John O’Neill

Is Boris right about the ‘Boriswave’?

Credit: Tiggernometry / YouTube

Boris Johnson is trying to wash his hands of the unprecedented wave of migration that has seen more than one million people move to the UK in each of the last three years. He was confronted about this ‘Boriswave’ on the Triggernometry podcast yesterday and told the hosts that rather than being the result of his decisions, Covid and the Migration Advisory Committee were to blame. Are his explanations convincing?

First, he said the bounce was due to people leaving the country in the pandemic and returning afterwards: ‘If you look at what actually happened, the numbers go down, we had a huge number of people leave the country because of Covid… You then have a lot of students coming back to complete their courses, who push up the numbers in that so-called wave.’

The ONS’s estimates tell a different story. There’s no large spike in emigration during the pandemic. (Other ONS figures, from the Labour Force Survey, suggest that the foreign-born population of the country fell by a million in the year after the pandemic began.) Net migration did collapse – but the wave that followed dwarfs the reduction. Yes, students left – but the subsequent increase was not just a post-pandemic bounce. It also happened because of the government’s policy to increase international student numbers from 470,000 to 600,000, something it achieved eight years early.

Johnson continued, ‘because we’re talking about 2022, you have a large number of Ukrainians coming in, you have Afghans, you also have Hongkongers’. Schemes for those groups make up about 15 per cent of net migration over the last three years, and taking them out of the net migration figures would only trim the peak from 906,000 to 789,000. 

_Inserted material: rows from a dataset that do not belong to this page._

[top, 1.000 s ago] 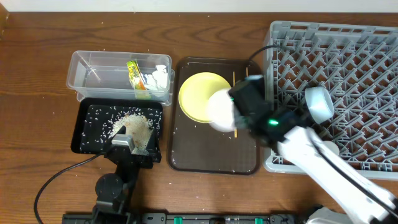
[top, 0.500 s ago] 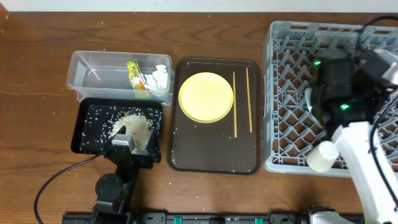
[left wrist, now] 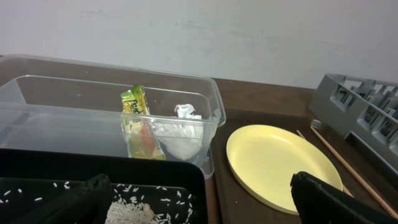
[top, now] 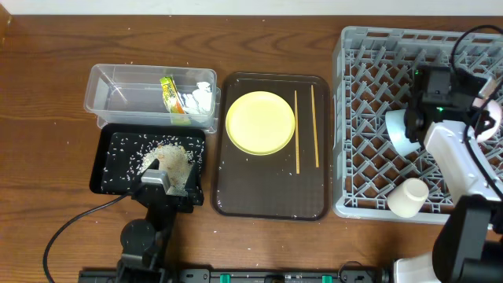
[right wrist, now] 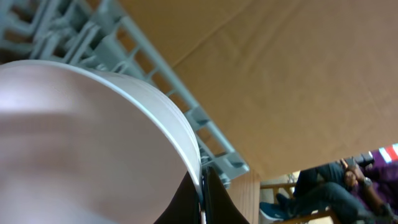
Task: Sort waste into correct bins and load items into the dishwasher rack
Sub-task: 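Place the pink bowl into the dish rack beside the blue bowl, then grasp the yellow plate edge with the right gripper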
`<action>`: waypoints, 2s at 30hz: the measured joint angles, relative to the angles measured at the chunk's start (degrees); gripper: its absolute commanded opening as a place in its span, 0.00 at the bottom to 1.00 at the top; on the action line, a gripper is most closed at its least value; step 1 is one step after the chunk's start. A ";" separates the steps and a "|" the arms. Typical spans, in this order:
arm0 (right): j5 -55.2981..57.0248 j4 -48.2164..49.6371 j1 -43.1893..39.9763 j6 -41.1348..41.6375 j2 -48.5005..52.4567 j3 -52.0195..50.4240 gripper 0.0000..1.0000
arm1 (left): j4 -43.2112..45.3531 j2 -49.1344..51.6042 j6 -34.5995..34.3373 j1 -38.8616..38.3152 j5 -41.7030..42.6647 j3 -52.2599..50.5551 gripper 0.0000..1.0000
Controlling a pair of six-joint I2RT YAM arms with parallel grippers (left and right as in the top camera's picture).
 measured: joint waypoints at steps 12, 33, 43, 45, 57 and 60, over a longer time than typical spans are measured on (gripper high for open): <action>0.46 -4.63 8.37 -5.31 3.52 0.00 0.67 | 0.00 0.00 0.00 0.00 0.00 0.00 0.94; -52.19 -14.36 24.87 0.04 -26.38 0.63 0.76 | 0.00 0.00 0.00 0.00 0.00 0.00 0.94; -67.49 -4.90 43.21 18.82 -8.15 -0.70 0.58 | 0.00 0.00 0.02 0.00 0.00 0.00 0.94; -66.60 -0.46 43.47 22.93 -3.82 -0.87 0.56 | 0.00 0.00 0.00 0.00 0.00 0.00 0.94; -68.19 6.40 43.23 43.23 13.27 -0.52 0.25 | 0.00 0.00 0.00 0.00 0.00 0.00 0.94; -68.06 6.38 42.66 44.92 13.68 -0.55 0.05 | 0.00 0.00 0.00 0.00 0.00 0.00 0.94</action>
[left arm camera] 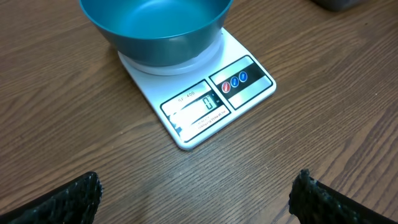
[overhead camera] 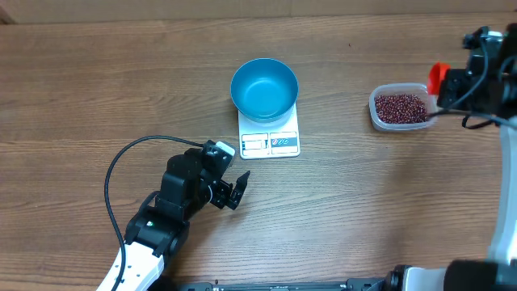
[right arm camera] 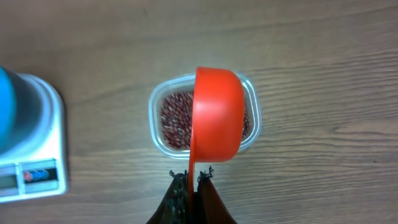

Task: Scoop item into bowl and weigh 150g on scale
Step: 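Lower the red scoop with right gripper into the bean container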

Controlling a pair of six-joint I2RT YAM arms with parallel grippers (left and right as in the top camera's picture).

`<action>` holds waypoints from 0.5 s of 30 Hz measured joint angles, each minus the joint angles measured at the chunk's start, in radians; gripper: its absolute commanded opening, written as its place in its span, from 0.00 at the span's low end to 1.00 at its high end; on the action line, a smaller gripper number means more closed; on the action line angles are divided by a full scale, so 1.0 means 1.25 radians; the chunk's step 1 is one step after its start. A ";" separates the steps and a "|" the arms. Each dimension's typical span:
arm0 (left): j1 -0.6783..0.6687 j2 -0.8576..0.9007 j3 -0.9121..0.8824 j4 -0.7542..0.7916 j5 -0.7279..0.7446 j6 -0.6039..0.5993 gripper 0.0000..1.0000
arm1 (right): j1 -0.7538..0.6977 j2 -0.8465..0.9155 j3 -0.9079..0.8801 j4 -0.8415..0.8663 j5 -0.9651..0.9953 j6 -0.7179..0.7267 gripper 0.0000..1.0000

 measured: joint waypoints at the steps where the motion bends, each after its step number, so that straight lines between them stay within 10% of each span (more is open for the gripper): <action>1: 0.000 0.000 0.000 0.000 0.000 0.000 1.00 | 0.000 0.022 0.000 0.000 0.001 -0.014 0.04; 15: 0.000 0.000 0.000 0.000 0.000 0.000 1.00 | -0.001 0.209 0.000 0.043 0.015 -0.070 0.04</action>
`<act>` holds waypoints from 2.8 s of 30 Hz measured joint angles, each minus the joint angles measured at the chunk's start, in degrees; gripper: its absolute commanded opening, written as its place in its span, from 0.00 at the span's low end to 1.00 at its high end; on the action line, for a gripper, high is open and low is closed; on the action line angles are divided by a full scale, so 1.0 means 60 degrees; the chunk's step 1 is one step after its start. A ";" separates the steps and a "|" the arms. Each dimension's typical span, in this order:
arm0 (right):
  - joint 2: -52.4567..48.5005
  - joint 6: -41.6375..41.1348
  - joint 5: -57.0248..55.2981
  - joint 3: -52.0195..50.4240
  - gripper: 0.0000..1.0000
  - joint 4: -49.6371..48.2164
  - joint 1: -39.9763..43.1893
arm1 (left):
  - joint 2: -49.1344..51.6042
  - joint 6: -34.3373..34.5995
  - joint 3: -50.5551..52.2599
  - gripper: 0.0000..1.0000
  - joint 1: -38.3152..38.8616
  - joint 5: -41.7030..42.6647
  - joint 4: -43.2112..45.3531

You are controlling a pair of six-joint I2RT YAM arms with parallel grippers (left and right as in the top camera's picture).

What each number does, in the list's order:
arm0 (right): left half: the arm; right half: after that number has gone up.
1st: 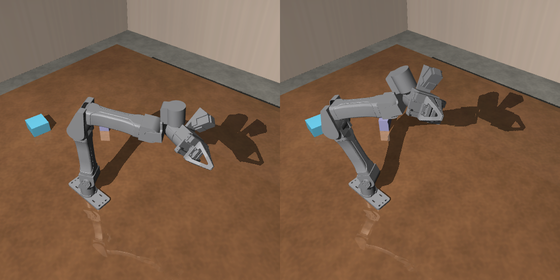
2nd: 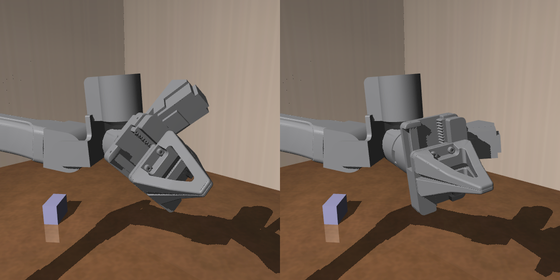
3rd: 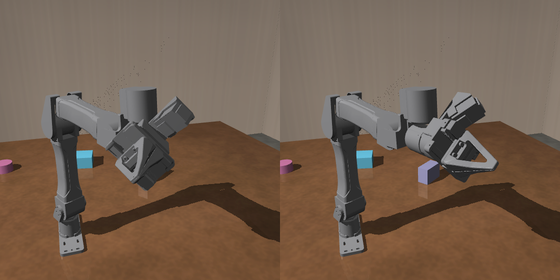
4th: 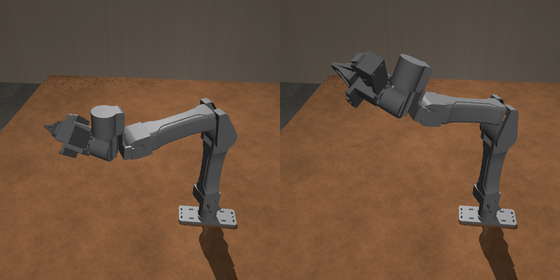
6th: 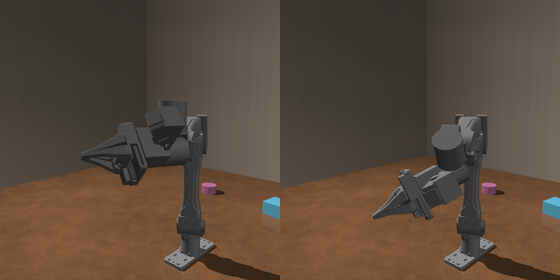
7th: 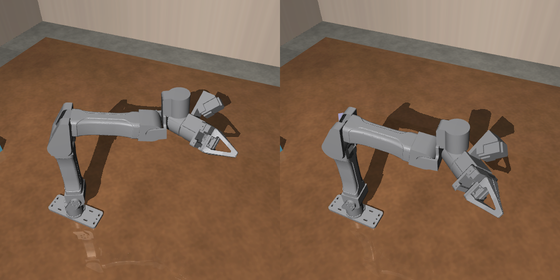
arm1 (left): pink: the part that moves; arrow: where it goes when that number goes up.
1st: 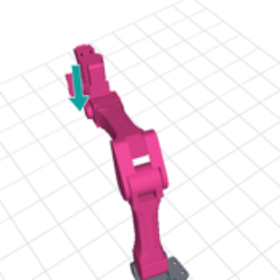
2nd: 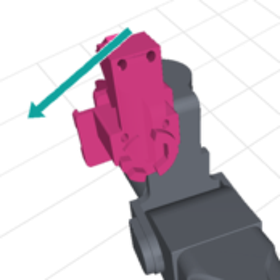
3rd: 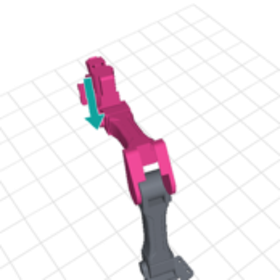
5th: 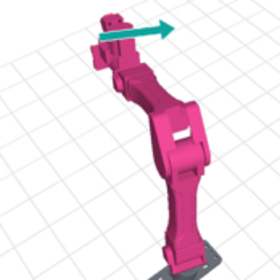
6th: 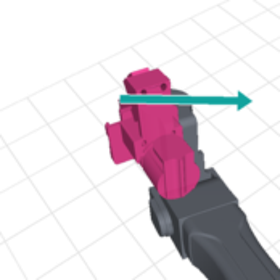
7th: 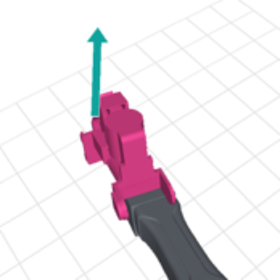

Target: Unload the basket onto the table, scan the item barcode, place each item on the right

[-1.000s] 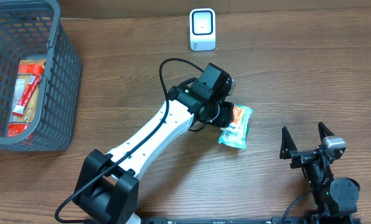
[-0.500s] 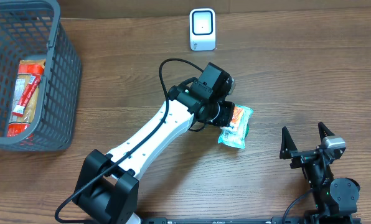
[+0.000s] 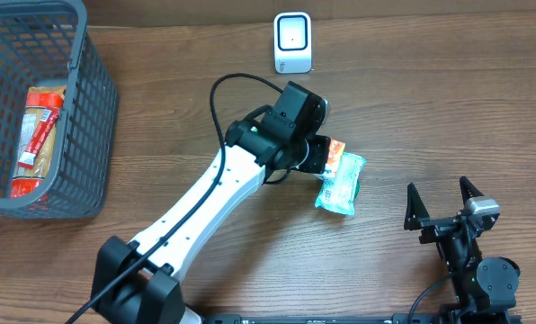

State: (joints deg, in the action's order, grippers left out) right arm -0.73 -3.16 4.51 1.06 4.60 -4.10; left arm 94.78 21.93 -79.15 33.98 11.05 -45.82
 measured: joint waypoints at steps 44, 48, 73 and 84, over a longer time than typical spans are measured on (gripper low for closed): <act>0.0000 0.0004 -0.0004 0.0000 1.00 0.0000 -0.0004 | 0.1468 0.2186 0.0015 0.04 0.0444 -0.7650 -0.3187; 0.0000 0.0000 -0.0004 0.0000 1.00 0.0004 0.0000 | 0.2014 0.2641 0.0015 0.04 0.0656 -0.8032 -0.3224; 0.0000 0.0000 -0.0004 0.0000 1.00 0.0000 0.0000 | 0.3526 0.3075 0.0062 0.04 0.1381 -0.9253 -0.2980; 0.0000 -0.0004 -0.0004 0.0000 1.00 0.0004 0.0000 | 0.3526 0.3075 0.0062 0.04 0.1468 -0.9194 -0.2663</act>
State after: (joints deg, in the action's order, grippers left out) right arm -0.73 -3.18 4.49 1.06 4.62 -4.10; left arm 115.94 40.38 -78.78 42.78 -44.12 -61.80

Then, he blamed officials and advisers: ‘What also happened, and this was not government policy but it is something that was driven by the Migration Advisory Committee, you had a panic if you remember, post-Covid, when nobody could get the shelves stacked… nobody was confident that the crops were going to be picked in the fields, and do you remember when the petrol stations couldn’t get fuel? And we were very worried about social care workers, or the officials were. So I think yes, they probably did hand out too many visas for people and their dependents for people to come in under those schemes.’

In 2021 the Migration Advisory Committee said that health and care workers should be eligible for skilled worker visas and put on the shortage occupation list. The government adopted those changes. It doesn’t have to follow the MAC’s advice. It ignored the recommendation to increase care workers’ pay to attract and keep people in the industry, to reduce the need for migration to fill the gap. The MAC was opposed to the graduate work visa, which lets students stay and work for two years after their course finishes, saying that ‘a post-study work regime could become a pre-work study regime’. Priti Patel launched the scheme in 2021. Since then, a net 630,000 students and 225,000 of their dependents have moved to the UK. Johnson’s government did more: When it created the post-Brexit points-based immigration system, it didn’t cap visa numbers for skilled workers and cut the salary threshold from £30,000 to £25,600. Those changes caused the Boriswave, not Covid or advice that could have been listened to but not taken. 

In the interview, Johnson said Brexit was a vote to ‘take back control, so that politicians could rightly be held to account for the numbers of people coming in’. But it seems like he doesn’t want to take responsibility.